Task prompt: For the word "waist", state how many lines of the records include it, with no other text.

*** Opening of Input data ***

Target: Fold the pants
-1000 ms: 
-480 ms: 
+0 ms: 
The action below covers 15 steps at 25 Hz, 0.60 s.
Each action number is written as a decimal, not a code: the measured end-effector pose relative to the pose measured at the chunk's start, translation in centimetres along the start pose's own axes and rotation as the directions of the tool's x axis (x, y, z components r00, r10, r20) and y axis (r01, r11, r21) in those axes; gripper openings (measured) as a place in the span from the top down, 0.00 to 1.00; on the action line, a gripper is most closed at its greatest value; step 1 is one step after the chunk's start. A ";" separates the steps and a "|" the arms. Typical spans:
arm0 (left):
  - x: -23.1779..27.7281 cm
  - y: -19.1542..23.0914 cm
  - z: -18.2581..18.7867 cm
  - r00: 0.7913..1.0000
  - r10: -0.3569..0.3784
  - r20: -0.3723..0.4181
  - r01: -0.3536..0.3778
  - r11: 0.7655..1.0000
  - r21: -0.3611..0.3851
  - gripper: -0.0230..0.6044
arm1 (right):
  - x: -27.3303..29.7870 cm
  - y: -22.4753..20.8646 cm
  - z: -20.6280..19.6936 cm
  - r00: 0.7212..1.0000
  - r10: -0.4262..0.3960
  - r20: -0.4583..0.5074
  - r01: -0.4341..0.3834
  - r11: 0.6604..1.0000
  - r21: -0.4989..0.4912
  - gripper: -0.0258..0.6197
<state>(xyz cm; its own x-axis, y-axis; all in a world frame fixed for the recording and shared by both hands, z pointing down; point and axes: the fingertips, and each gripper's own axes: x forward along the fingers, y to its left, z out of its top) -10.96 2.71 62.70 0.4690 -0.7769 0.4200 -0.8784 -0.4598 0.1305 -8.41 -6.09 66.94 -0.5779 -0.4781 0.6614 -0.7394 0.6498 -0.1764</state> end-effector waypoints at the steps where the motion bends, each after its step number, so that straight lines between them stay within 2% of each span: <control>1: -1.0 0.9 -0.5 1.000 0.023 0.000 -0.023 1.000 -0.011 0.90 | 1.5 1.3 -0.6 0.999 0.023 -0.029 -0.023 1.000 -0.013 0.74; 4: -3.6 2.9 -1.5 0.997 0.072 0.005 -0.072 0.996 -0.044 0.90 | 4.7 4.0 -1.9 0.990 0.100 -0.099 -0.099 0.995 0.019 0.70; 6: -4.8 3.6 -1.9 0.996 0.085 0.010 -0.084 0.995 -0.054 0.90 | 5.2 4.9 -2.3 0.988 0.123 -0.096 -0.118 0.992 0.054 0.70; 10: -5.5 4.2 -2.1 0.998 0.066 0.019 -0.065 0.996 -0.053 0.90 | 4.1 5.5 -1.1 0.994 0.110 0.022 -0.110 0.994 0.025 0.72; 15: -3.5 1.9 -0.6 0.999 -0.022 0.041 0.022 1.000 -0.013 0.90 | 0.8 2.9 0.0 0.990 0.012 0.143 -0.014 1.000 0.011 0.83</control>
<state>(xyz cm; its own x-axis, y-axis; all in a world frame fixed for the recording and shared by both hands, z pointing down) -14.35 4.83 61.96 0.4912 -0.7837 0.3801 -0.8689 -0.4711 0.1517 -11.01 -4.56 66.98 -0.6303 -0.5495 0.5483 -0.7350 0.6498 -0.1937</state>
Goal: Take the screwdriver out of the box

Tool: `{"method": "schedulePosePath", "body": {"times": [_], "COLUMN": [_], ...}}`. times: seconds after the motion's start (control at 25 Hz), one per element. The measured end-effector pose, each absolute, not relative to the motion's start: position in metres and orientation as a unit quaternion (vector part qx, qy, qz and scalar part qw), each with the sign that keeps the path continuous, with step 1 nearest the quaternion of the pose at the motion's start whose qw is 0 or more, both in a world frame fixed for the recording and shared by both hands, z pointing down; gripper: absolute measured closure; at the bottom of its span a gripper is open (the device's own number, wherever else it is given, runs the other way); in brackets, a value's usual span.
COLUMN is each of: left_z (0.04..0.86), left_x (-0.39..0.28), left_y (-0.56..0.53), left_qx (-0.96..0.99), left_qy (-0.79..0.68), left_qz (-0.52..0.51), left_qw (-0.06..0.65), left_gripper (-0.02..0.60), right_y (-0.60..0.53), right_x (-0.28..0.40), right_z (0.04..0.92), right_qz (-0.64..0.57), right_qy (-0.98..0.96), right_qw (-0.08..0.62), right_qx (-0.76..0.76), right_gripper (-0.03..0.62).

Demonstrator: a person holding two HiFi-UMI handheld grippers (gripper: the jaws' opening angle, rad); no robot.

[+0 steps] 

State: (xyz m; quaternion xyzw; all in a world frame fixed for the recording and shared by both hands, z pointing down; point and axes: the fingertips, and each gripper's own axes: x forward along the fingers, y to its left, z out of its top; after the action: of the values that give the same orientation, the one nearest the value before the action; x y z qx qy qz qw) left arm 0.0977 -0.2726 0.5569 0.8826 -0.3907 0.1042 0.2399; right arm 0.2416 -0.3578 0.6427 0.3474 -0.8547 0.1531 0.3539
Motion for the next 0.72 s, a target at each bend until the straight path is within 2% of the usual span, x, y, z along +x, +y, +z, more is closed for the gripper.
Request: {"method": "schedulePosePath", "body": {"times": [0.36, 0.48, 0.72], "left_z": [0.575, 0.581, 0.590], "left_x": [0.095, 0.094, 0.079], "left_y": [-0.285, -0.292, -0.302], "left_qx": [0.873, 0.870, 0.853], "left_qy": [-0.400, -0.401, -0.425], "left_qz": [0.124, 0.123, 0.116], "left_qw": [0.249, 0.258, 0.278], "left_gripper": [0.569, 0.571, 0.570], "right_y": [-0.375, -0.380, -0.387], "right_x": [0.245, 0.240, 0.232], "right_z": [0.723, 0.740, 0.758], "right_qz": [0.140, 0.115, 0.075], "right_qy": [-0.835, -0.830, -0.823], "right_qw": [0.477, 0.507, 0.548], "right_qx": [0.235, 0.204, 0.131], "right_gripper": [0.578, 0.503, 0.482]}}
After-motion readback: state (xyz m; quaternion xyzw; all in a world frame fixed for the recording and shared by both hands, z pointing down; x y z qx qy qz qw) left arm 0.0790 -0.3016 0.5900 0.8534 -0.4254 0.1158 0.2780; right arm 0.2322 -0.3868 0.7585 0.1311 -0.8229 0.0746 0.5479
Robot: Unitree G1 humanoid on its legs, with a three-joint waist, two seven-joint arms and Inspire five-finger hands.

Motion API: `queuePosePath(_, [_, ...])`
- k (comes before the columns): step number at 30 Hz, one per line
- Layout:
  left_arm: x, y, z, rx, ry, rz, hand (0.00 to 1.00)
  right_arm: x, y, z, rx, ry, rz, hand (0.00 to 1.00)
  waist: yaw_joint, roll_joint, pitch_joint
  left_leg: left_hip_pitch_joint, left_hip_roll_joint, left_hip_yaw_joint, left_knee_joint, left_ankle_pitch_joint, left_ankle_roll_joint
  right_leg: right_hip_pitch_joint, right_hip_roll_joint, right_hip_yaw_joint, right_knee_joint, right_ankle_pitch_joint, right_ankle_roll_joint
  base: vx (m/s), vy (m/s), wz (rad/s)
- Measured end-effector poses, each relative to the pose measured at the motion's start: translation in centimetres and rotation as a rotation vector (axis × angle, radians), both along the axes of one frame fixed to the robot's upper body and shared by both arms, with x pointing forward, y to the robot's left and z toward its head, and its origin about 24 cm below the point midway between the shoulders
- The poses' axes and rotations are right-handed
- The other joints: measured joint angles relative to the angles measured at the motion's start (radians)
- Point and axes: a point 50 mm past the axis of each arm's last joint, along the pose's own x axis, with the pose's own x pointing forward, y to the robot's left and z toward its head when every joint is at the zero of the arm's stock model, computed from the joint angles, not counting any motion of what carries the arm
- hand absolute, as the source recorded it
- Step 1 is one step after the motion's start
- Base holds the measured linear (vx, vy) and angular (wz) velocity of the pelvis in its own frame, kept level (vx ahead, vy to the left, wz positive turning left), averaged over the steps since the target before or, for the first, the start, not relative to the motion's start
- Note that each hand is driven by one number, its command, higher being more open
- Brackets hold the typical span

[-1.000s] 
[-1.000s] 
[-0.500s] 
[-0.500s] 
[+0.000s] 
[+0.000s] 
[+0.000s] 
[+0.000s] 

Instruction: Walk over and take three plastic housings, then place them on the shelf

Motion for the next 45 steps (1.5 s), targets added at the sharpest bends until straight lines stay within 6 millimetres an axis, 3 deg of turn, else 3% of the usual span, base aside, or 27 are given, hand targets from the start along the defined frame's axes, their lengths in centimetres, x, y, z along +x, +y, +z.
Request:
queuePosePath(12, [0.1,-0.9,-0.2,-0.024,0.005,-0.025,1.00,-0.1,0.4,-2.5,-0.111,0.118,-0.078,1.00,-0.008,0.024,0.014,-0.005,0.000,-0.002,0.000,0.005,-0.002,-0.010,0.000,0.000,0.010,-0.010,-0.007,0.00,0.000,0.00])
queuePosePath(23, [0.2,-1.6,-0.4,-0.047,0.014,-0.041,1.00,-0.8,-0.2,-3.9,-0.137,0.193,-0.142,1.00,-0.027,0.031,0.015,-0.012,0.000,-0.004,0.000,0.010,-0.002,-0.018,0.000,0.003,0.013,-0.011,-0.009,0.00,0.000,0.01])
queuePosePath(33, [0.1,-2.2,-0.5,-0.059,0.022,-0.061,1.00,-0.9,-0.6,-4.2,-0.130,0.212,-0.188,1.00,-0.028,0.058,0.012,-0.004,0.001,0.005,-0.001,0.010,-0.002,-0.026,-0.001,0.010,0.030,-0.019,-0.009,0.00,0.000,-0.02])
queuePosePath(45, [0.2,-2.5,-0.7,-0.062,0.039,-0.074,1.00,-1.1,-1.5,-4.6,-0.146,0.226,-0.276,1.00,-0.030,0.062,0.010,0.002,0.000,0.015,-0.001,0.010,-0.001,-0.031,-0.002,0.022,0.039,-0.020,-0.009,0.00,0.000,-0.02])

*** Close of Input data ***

Exercise output: 2